### What you need to do
Would you print out every entry exactly as given?

BEGIN Provided records

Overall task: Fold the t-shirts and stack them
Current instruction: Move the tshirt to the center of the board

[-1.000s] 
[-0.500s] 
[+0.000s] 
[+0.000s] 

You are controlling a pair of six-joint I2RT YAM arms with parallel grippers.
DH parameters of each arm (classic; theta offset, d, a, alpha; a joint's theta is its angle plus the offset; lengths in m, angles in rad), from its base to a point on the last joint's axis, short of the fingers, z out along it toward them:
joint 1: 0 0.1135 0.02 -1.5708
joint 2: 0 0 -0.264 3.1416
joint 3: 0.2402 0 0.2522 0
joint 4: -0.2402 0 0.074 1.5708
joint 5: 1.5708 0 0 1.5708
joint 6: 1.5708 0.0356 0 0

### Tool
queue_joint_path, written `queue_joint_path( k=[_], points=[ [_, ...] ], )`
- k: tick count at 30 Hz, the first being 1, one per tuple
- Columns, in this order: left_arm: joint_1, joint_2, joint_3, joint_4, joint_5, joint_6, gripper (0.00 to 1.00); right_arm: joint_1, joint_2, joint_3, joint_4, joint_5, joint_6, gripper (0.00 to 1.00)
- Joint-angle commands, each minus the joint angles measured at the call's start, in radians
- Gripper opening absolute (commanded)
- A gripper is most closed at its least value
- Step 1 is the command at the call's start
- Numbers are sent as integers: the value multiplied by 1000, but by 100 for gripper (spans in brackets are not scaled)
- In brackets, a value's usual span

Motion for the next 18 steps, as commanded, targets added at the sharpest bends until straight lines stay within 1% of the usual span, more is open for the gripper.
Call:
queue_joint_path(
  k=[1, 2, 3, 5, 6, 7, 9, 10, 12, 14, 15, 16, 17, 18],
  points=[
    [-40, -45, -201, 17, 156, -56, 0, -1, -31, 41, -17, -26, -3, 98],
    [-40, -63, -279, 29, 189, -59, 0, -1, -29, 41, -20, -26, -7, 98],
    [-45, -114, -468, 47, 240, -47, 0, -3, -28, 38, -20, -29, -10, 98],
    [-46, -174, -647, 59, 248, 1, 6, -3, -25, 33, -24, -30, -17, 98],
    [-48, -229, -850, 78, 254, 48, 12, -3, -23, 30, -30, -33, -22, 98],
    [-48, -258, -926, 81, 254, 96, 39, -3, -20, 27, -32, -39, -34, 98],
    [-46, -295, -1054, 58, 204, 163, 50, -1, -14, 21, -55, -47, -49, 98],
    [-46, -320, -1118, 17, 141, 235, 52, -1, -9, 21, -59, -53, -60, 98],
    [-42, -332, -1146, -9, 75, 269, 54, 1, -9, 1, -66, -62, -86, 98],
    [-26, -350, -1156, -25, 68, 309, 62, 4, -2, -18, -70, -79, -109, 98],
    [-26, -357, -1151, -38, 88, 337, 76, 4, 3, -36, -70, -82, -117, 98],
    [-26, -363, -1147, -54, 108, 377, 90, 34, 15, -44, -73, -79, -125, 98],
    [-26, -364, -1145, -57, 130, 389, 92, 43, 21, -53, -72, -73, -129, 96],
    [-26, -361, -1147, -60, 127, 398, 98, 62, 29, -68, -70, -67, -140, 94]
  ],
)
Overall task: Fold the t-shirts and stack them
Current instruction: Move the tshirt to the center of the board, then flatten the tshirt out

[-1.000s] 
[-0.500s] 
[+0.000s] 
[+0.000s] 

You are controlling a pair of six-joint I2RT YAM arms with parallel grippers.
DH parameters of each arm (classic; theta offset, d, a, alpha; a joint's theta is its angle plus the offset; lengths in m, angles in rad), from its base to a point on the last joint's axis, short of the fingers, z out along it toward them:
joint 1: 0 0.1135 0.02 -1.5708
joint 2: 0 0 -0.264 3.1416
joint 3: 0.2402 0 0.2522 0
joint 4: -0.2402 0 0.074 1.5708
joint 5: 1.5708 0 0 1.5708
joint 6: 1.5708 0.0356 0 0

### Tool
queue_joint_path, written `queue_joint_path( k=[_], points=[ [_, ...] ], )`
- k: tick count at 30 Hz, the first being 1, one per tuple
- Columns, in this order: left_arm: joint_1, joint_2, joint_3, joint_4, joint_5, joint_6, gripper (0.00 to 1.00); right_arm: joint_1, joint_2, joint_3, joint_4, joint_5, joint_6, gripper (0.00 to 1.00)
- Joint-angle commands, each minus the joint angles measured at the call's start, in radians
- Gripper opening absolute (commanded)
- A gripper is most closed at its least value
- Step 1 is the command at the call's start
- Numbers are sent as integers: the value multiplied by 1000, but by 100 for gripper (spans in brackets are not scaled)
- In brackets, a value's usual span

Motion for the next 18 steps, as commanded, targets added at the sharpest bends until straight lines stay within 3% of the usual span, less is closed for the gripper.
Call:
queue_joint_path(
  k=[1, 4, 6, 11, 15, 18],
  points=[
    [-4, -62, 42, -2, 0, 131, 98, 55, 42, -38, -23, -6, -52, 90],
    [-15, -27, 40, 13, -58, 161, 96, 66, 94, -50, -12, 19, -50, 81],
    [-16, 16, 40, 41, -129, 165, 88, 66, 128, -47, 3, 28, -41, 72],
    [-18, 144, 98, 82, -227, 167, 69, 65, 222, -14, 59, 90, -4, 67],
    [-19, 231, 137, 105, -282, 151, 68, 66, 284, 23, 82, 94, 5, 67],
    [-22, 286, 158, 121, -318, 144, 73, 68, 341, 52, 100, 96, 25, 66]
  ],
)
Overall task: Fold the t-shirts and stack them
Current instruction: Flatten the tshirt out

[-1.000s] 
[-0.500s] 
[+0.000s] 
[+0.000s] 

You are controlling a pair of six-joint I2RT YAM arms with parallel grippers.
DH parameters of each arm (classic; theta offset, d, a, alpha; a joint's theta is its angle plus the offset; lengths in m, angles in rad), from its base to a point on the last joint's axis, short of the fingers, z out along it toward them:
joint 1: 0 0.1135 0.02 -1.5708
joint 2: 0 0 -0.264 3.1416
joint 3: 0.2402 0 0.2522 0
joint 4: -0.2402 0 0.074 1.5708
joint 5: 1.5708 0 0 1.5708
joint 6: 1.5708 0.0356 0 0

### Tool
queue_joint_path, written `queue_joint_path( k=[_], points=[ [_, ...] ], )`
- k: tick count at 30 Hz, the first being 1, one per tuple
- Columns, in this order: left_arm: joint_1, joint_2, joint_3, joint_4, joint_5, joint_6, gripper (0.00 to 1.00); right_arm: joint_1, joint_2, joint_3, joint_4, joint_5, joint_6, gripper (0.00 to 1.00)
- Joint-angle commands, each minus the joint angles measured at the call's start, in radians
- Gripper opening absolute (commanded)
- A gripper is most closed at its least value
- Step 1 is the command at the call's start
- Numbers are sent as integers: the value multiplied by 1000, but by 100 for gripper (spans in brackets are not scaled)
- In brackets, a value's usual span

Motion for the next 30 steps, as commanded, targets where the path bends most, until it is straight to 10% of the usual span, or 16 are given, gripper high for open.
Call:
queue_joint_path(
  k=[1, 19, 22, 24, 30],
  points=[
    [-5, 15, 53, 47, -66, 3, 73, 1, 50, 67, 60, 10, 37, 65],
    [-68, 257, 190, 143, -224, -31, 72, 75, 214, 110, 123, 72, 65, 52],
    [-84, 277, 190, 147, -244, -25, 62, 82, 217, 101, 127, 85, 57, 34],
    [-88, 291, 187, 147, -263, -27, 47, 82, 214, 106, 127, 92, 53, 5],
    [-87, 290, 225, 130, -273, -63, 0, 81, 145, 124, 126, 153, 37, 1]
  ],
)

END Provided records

### Solution to this task
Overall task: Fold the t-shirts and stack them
Current instruction: Move the tshirt to the center of the board

[-1.000s] 
[-0.500s] 
[+0.000s] 
[+0.000s] 

You are controlling a pair of six-joint I2RT YAM arms with parallel grippers.
DH parameters of each arm (classic; theta offset, d, a, alpha; a joint's theta is its angle plus the offset; lengths in m, angles in rad), from its base to a point on the last joint's axis, short of the fingers, z out along it toward them:
joint 1: 0 0.1135 0.02 -1.5708
joint 2: 0 0 -0.264 3.1416
joint 3: 0.2402 0 0.2522 0
joint 4: -0.2402 0 0.074 1.5708
joint 5: 1.5708 0 0 1.5708
joint 6: 1.5708 0.0356 0 0

### Tool
queue_joint_path, written `queue_joint_path( k=[_], points=[ [_, ...] ], )`
- k: tick count at 30 Hz, the first being 1, one per tuple
- Columns, in this order: left_arm: joint_1, joint_2, joint_3, joint_4, joint_5, joint_6, gripper (0.00 to 1.00); right_arm: joint_1, joint_2, joint_3, joint_4, joint_5, joint_6, gripper (0.00 to 1.00)
- Joint-angle commands, each minus the joint angles measured at the call's start, in radians
- Gripper opening absolute (commanded)
- A gripper is most closed at its least value
- Step 1 is the command at the call's start
- Numbers are sent as integers: the value multiplied by 1000, but by 100 for gripper (spans in brackets are not scaled)
- In brackets, a value's usual span

Motion for the next 18 steps, as commanded, targets added at the sharpest bends until straight lines stay within 1% of the usual span, more is open for the gripper.
Call:
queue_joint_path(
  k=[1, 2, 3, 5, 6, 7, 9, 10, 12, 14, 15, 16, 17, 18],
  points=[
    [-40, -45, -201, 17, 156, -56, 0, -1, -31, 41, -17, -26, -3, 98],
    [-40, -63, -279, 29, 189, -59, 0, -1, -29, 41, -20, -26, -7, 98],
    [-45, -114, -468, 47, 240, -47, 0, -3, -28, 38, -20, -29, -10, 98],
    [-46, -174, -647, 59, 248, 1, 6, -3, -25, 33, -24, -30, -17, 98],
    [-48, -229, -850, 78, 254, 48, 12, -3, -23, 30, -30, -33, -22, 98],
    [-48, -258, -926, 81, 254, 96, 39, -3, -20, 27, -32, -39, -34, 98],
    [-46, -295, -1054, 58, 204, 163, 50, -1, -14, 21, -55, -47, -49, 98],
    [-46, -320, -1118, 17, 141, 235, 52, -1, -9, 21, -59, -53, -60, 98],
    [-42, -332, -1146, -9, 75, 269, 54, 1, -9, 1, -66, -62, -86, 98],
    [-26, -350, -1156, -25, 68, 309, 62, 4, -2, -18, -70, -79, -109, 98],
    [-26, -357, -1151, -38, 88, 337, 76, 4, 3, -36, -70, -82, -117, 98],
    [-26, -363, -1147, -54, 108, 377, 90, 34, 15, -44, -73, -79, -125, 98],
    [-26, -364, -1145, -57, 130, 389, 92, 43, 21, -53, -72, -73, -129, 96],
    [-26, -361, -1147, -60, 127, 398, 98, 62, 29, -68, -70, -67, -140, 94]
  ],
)
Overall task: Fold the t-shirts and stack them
Current instruction: Move the tshirt to the center of the board, then flatten the tshirt out

[-1.000s] 
[-0.500s] 
[+0.000s] 
[+0.000s] 

You are controlling a pair of six-joint I2RT YAM arms with parallel grippers.
DH parameters of each arm (classic; theta offset, d, a, alpha; a joint's theta is its angle plus the offset; lengths in m, angles in rad), from its base to a point on the last joint's axis, short of the fingers, z out along it toward them:
joint 1: 0 0.1135 0.02 -1.5708
joint 2: 0 0 -0.264 3.1416
joint 3: 0.2402 0 0.2522 0
joint 4: -0.2402 0 0.074 1.5708
joint 5: 1.5708 0 0 1.5708
joint 6: 1.5708 0.0356 0 0

### Tool
queue_joint_path, written `queue_joint_path( k=[_], points=[ [_, ...] ], )`
- k: tick count at 30 Hz, the first being 1, one per tuple
- Columns, in this order: left_arm: joint_1, joint_2, joint_3, joint_4, joint_5, joint_6, gripper (0.00 to 1.00); right_arm: joint_1, joint_2, joint_3, joint_4, joint_5, joint_6, gripper (0.00 to 1.00)
- Joint-angle commands, each minus the joint angles measured at the call's start, in radians
- Gripper opening absolute (commanded)
- A gripper is most closed at its least value
- Step 1 is the command at the call's start
- Numbers are sent as integers: the value multiplied by 1000, but by 100 for gripper (spans in brackets are not scaled)
- In brackets, a value's usual span

Motion for the next 18 steps, as commanded, targets added at the sharpest bends until straight lines stay within 3% of the usual span, less is closed for the gripper.
Call:
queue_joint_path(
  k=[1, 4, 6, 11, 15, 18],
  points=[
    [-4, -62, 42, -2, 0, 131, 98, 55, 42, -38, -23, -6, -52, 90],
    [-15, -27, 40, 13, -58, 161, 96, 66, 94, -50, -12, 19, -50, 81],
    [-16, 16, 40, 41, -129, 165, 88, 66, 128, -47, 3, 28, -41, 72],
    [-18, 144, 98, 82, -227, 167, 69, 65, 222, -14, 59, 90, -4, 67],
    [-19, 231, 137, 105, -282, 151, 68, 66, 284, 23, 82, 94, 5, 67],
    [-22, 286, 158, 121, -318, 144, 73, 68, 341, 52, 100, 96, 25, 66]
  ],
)
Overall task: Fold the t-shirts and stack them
Current instruction: Flatten the tshirt out

[-1.000s] 
[-0.500s] 
[+0.000s] 
[+0.000s] 

You are controlling a pair of six-joint I2RT YAM arms with parallel grippers.
DH parameters of each arm (classic; theta offset, d, a, alpha; a joint's theta is its angle plus the offset; lengths in m, angles in rad), from its base to a point on the last joint's axis, short of the fingers, z out along it toward them:
joint 1: 0 0.1135 0.02 -1.5708
joint 2: 0 0 -0.264 3.1416
joint 3: 0.2402 0 0.2522 0
joint 4: -0.2402 0 0.074 1.5708
joint 5: 1.5708 0 0 1.5708
joint 6: 1.5708 0.0356 0 0

### Tool
queue_joint_path, written `queue_joint_path( k=[_], points=[ [_, ...] ], )`
- k: tick count at 30 Hz, the first being 1, one per tuple
- Columns, in this order: left_arm: joint_1, joint_2, joint_3, joint_4, joint_5, joint_6, gripper (0.00 to 1.00); right_arm: joint_1, joint_2, joint_3, joint_4, joint_5, joint_6, gripper (0.00 to 1.00)
- Joint-angle commands, each minus the joint angles measured at the call's start, in radians
- Gripper opening absolute (commanded)
- A gripper is most closed at its least value
- Step 1 is the command at the call's start
- Numbers are sent as integers: the value multiplied by 1000, but by 100 for gripper (spans in brackets are not scaled)
- In brackets, a value's usual span

Motion for the next 30 steps, as commanded, targets where the path bends most, until it is straight to 10% of the usual span, or 16 are given, gripper high for open.
Call:
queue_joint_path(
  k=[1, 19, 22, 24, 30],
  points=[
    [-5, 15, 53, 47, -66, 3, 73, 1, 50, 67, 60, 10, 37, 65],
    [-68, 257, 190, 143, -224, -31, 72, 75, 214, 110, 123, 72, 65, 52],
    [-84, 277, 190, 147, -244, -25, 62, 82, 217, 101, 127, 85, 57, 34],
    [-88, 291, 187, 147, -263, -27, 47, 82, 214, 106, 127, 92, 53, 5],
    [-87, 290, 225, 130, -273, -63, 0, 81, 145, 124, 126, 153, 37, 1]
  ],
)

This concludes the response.